General Trump has entered the fray and this is just the beginning
Donald Trump has long had a keen fascination with swashbuckling generals from the Second World War. His rally speeches are peppered with anecdotes about General Douglas MacArthur and he used a clip from one of his favourite war movies to open his event at Manhattan's Madison Square a week before last year's election.
'Americans love a winner and will not tolerate a loser,' says George C Scott, playing Gen George Patton in the 1970 movie Patton.
What could be more Trumpian?
The president's first administration was packed with generals and retired generals. Mr Trump made no secret of his admiration for their can-do attitude and straightforward command structure until, that is, he soured on their adherence to rules and legal norms.
This time around, his flood-the-zone strategy of bamboozling the media and Democratic opponents with a constant stream of executive orders, public comments, and proclamations could come from one of Patton's real-life quotes: 'As long as you attack them, they cannot find the time to attack you.'
This week, Mr Trump is leaning into his role of commander-in-chief in a much more literal sense.
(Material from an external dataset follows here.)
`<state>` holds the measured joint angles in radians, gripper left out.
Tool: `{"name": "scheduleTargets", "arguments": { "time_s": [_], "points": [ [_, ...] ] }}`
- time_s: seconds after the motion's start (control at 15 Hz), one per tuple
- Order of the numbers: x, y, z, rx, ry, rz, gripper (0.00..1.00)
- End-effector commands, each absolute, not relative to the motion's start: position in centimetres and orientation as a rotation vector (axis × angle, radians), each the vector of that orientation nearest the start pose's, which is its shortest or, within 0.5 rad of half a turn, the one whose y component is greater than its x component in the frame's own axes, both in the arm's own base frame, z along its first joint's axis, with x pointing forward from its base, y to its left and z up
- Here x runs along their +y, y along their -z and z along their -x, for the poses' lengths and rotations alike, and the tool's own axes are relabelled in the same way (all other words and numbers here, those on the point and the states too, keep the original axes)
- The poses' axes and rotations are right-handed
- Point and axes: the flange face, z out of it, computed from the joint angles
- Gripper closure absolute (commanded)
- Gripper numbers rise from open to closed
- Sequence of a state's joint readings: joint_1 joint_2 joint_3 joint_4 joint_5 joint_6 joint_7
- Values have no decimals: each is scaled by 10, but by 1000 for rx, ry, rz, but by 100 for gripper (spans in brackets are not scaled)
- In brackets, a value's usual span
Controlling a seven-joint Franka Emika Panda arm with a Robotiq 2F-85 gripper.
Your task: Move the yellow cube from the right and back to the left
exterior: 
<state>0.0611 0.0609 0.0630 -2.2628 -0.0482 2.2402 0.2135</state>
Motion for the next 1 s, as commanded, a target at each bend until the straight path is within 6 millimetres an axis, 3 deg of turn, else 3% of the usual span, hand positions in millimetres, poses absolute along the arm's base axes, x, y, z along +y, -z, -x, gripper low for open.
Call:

He has deployed active service personnel as an arm of domestic policy to back his massive deportation push. As protests grew in response to immigration raids around Los Angeles, he took the highly unusual step of deploying National Guard troops at the weekend despite the opposition of the California governor.
On Tuesday he used a speech honouring soldiers to defend his decision against charges it was a politically motivated stunt.
'Generations of army heroes did not shed their blood on distant shores only to watch our country be destroyed by invasion and third-world lawlessness,' he said at the army base in Fort Bragg, North Carolina.
A day later, the first of 700 Marines arrived in Los Angeles.
And he has left open the possibility of going even further, using the Insurrection Act, which authorises the president to deploy military forces on American soil to suppress domestic violence in certain scenarios.
'If there's an insurrection, I would certainly invoke it. We'll see,' he said from the Oval Office.
And then there is Saturday's military parade.
More than 100 military vehicles and thousands of soldiers are set to roll or march down Constitution Avenue in front of the White House.
Black Hawk and Apache helicopters will fill the skies.
It will be the $50 million fulfillment of a dream Mr Trump has had since 2017, when he was a guest of Emmanuel Macron, the French president, at a Bastille Day parade. Hundreds of troops marching down the Champs-Élysées beneath plumes of red, white and blue smoke trailing behind fighter jets, left a deep impression on Mr Trump.
'It was one of the greatest parades I've ever seen,' he later said. 'We're going to have to try and top it.'
A parade during his visit to China in 2017 also got the Trump seal of approval. He called it 'magnificent'.
Then, he was quietly advised then that it would not be appropriate to parade the nation's military might through the capital. But like so much of his thwarted first-term agenda, he has spent the past four years staffing up with officials who can make his dreams come true.
Officially, Saturday's parade will mark the 250th birthday of the army. And it doesn't hurt that it falls on the 79th birthday of Mr Trump.
Critics say he is abusing the nation's armed forces for his own ends.
'He views the military as political props,' said John Bolton, who worked as Trump's national security adviser in his first term before falling out with him. 'He thinks they make him look good.'
The event could serve another purpose, illustrating how Mr Trump is bringing the nation's biggest and strongest institutions into line.
And as commander-in-chief he is the one to call the shots, illustrating his hold on power.
Members of Washington's diplomatic corps will be in the audience on Saturday.
'He just likes the pomp and circumstance,' said one, speaking on condition of anonymity.
'I don't see an attack on democracy. Mr Trump looks around at other leaders and thinks that this is the sort of thing that a head of state gets.'
In the meantime, polls suggest a limit to what he can do as commander-in-chief.
A new YouGov survey found that 47 per cent of Americans disapprove of deploying the Marines to Los Angeles, with only 34 per cent approving, despite other polls showing that voters approve of the broader deportation operation.
And while legal scholars will debate whether Mr Trump's decision to deploy troops stands up to scrutiny, and whether it breaches a federal law, the Posse Comitatus Act of 1878, which prevents the use of American forces to enforce domestic laws, the president sees things in black and white.
He knows where the battle lines are drawn as he made clear in his Fort Bragg speech. He used highly partisan language to slam the Los Angeles protesters and to champion the armed forces.
'They're heroes. They're fighting for us,' he said. 'They're stopping an invasion, just like you'd stop an invasion.'
His armed forces are all part of Mr Trump's us-against-them view of the world.